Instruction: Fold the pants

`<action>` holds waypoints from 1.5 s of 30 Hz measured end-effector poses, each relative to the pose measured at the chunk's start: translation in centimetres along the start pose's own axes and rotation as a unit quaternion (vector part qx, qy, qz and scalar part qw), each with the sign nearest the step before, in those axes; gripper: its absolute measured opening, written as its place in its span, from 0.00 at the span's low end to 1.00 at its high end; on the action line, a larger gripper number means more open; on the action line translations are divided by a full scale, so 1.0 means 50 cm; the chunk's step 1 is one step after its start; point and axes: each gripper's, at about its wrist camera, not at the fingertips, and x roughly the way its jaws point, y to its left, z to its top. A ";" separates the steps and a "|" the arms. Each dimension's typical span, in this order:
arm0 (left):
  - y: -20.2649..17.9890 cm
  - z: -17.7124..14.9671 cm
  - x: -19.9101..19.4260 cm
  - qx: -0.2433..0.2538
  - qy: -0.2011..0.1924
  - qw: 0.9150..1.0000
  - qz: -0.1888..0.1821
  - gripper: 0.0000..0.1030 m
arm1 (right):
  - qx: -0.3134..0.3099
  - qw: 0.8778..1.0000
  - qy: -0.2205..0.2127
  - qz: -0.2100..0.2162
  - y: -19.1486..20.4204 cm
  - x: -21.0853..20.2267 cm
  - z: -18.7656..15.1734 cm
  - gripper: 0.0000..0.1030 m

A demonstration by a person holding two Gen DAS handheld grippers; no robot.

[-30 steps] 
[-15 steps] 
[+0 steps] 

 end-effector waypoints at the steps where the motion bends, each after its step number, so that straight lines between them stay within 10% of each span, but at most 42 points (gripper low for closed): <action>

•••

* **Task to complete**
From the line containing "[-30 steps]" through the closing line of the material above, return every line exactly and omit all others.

* **Task solution**
[-30 steps] 
[-15 steps] 
[+0 steps] 

 end-effector waypoints at the steps where the motion bends, each after its step number, so that straight lines between them stay within 10% of each span, but at most 42 points (gripper low for closed): <action>

The generated output is now complete.